Berlin : Berliner Koalition: Noch steigt Verdi nicht ins rot-rote Boot

Ulrich Zawatka-Gerlach

SPD und PDS haben sich am gestrigen Abend auf Personaleinsparungen in Höhe von 2,1 Milliarden Mark geeinigt. Zuvor hatten sich Gewerkschaften und rot-rote Unterhändler getroffen, um über den Beitrag des öffentlichen Dienstes zur Haushaltssanierung zu sprechen. "In freundlicher Atmosphäre, aber hart in der Sache" sei über Stellenstreichungen, Arbeitszeitverkürzung und Gehaltsverzicht diskutiert worden, berichteten Teilnehmer. Der DGB-Vorsitzende in Berlin - Brandenburg, Dieter Scholz, beklagte sich über die "fehlende soziale Symmetrie" ihres Sparprogramms.

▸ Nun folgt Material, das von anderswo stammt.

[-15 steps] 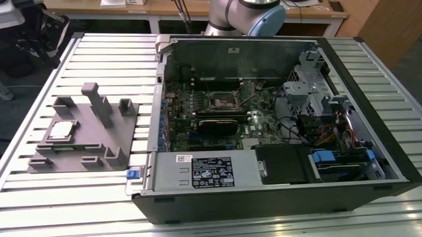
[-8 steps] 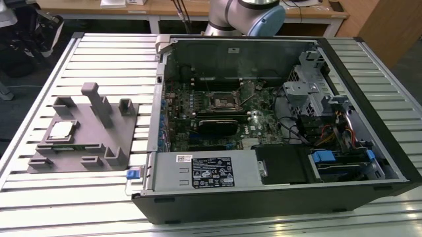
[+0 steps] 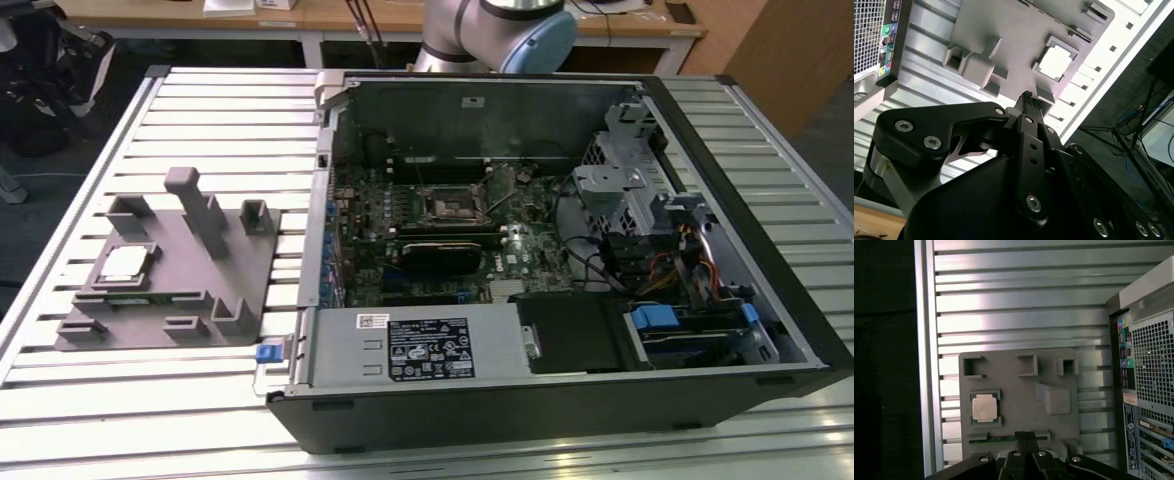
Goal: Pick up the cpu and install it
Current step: 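Reach for the cpu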
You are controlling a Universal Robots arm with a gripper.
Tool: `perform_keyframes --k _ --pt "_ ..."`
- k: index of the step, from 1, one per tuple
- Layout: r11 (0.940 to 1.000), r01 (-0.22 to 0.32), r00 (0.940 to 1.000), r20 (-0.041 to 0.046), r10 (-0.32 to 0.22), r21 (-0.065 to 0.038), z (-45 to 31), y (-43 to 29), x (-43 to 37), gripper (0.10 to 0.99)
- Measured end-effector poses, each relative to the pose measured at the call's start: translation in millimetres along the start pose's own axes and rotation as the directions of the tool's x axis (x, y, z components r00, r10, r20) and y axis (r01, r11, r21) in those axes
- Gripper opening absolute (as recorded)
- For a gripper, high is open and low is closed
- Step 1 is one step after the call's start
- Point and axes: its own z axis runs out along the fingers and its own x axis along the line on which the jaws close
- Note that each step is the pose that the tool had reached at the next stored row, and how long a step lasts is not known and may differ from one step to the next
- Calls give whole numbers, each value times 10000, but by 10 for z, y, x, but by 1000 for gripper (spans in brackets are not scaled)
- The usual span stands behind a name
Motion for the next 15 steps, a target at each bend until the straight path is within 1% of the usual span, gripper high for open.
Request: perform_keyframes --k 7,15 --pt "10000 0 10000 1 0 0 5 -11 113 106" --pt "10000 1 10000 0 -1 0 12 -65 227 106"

Bisher sei nur deutlich geworden, so Scholz, welche Lasten die Arbeitnehmer zu tragen hätten. Verdi-Chefin Susanne Stumpenhusen ließ es sich auch nicht nehmen, an den erfolgreichen Kita-Streik von 1989/90 zu erinnern. Zu diesem Mittel könne man notfalls wieder greifen. Zunächst wollen sich die Arbeitnehmer aber auf "phantasievolle" Protestaktionen beschränken. Trotz ihrer Kritik am Personalsparpaket, auf das sich SPD und PDS bis zum späten Abend einigen wollten, sind die Gewerkschaften bereit, nach der Senatswahl am 17. Januar die Möglichkeiten eines Solidarpakts für den öffentlichen Dienst weiter zu sondieren.

SPD und PDS wollen 15 000 Stellen streichen und mit weiteren Maßnahmen die Personalkosten bis 2006 möglichst auf 13 Milliarden Mark (2001: 14,2 Milliarden Mark) drücken. Verhandlungen über einen Solidarpakt seien nur möglich, "wenn nicht mehr mit dem Rasenmäher gespart, sondern ernsthaft geprüft wird, welche Aufgaben die Berliner Verwaltung tatsächlich noch wahrnehmen muss", sagte der Chef der Gewerkschaft der Polizei (GdP), Eberhard Schönberg. Es bedürfe einer echten Reform des öffentlichen Dienstes. Eine zusätzliche Arbeitsverdichtung käme nicht in Frage. Frau Stumpenhusen ist enttäuscht über die SPD, die "viel freidemokratisches Gedankengut" angenommen habe. Sozialdemokratisches sei eher von der PDS zu hören.

Die Gewerkschaften stellten klar, dass der einseitige Verzicht auf das Weihnachtsgeld oder andere Gehaltsanteile nicht verhandelbar sei. Keinesfalls werde man helfen, den Flächentarifvertrag aufzulösen. Arbeitszeitreduzierung bei Lohnverzicht hält Stumpenhuse für "Käse", allerdings wollte sie nicht ausschließen, dass es "bei den höheren Gehaltsgruppen" Bereitschaft gebe, für mehr Freizeit auf Geld zu verzichten. Die Gewerkschaften wiesen auch darauf hin, dass der öffentliche Dienst in den vergangenen Jahren mit dem Abbau von 70 000 Stellen bereits einen Sparbeitrag von vier Milliarden Mark erbracht habe. "Das Geld ist versickert, aber der Landeshaushalt nicht saniert", hieß es nach dem Treffen im Roten Rathaus. Klaus Wowereit kündigte erneut einseitige Maßnahmen des Senats an, sollten die Arbeitnehmer nicht verhandlungsbereit sein. Möglich wären Arbeitszeitverlängerungen für Beamte und der Versuch, betriebsbedingte Kündigungen durchzusetzen.